## [Supplied material]
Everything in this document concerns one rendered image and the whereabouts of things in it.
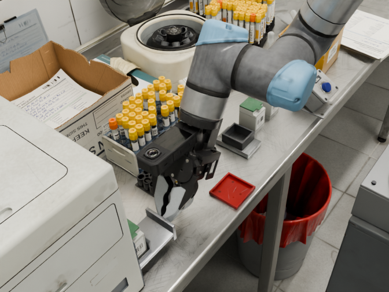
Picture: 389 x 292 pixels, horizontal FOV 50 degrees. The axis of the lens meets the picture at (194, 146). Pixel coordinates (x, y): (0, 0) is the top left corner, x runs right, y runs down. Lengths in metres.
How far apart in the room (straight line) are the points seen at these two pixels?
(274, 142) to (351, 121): 1.54
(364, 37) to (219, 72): 0.79
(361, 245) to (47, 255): 0.60
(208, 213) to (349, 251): 0.30
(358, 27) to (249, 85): 0.83
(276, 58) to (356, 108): 1.97
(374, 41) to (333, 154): 1.00
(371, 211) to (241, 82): 0.36
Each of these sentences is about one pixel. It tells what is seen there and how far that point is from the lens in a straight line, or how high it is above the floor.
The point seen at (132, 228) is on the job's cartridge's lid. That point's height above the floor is 0.98.
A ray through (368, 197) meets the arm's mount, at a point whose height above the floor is 0.94.
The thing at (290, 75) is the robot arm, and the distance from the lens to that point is 0.62.
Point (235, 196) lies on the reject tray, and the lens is 0.86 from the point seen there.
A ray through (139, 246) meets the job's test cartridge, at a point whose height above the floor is 0.95.
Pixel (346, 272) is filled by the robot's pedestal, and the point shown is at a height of 0.71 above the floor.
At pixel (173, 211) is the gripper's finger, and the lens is 0.74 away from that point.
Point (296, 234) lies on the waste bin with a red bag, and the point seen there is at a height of 0.36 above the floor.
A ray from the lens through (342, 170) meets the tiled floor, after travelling 2.19.
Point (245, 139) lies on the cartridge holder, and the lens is 0.92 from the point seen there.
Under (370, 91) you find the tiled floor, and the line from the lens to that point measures 2.75.
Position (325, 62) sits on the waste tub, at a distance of 1.17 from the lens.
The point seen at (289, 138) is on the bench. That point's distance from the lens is 0.99.
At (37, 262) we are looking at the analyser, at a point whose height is 1.12.
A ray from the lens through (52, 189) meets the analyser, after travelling 0.51.
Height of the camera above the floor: 1.53
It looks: 43 degrees down
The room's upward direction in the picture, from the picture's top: 4 degrees counter-clockwise

## [Problem requirements]
Everything from the line with "(358, 27) to (249, 85): 0.83" through the line with "It looks: 43 degrees down" should be written out exactly as it appears above, end lines included, and nothing outside that range.

## [Answer to this task]
(358, 27) to (249, 85): 0.83
(276, 58) to (356, 108): 1.97
(374, 41) to (333, 154): 1.00
(371, 211) to (241, 82): 0.36
Each of these sentences is about one pixel. It tells what is seen there and how far that point is from the lens in a straight line, or how high it is above the floor.
The point seen at (132, 228) is on the job's cartridge's lid. That point's height above the floor is 0.98.
A ray through (368, 197) meets the arm's mount, at a point whose height above the floor is 0.94.
The thing at (290, 75) is the robot arm, and the distance from the lens to that point is 0.62.
Point (235, 196) lies on the reject tray, and the lens is 0.86 from the point seen there.
A ray through (139, 246) meets the job's test cartridge, at a point whose height above the floor is 0.95.
Pixel (346, 272) is filled by the robot's pedestal, and the point shown is at a height of 0.71 above the floor.
At pixel (173, 211) is the gripper's finger, and the lens is 0.74 away from that point.
Point (296, 234) lies on the waste bin with a red bag, and the point seen there is at a height of 0.36 above the floor.
A ray from the lens through (342, 170) meets the tiled floor, after travelling 2.19.
Point (245, 139) lies on the cartridge holder, and the lens is 0.92 from the point seen there.
Under (370, 91) you find the tiled floor, and the line from the lens to that point measures 2.75.
Position (325, 62) sits on the waste tub, at a distance of 1.17 from the lens.
The point seen at (289, 138) is on the bench. That point's distance from the lens is 0.99.
At (37, 262) we are looking at the analyser, at a point whose height is 1.12.
A ray from the lens through (52, 189) meets the analyser, after travelling 0.51.
Height of the camera above the floor: 1.53
It looks: 43 degrees down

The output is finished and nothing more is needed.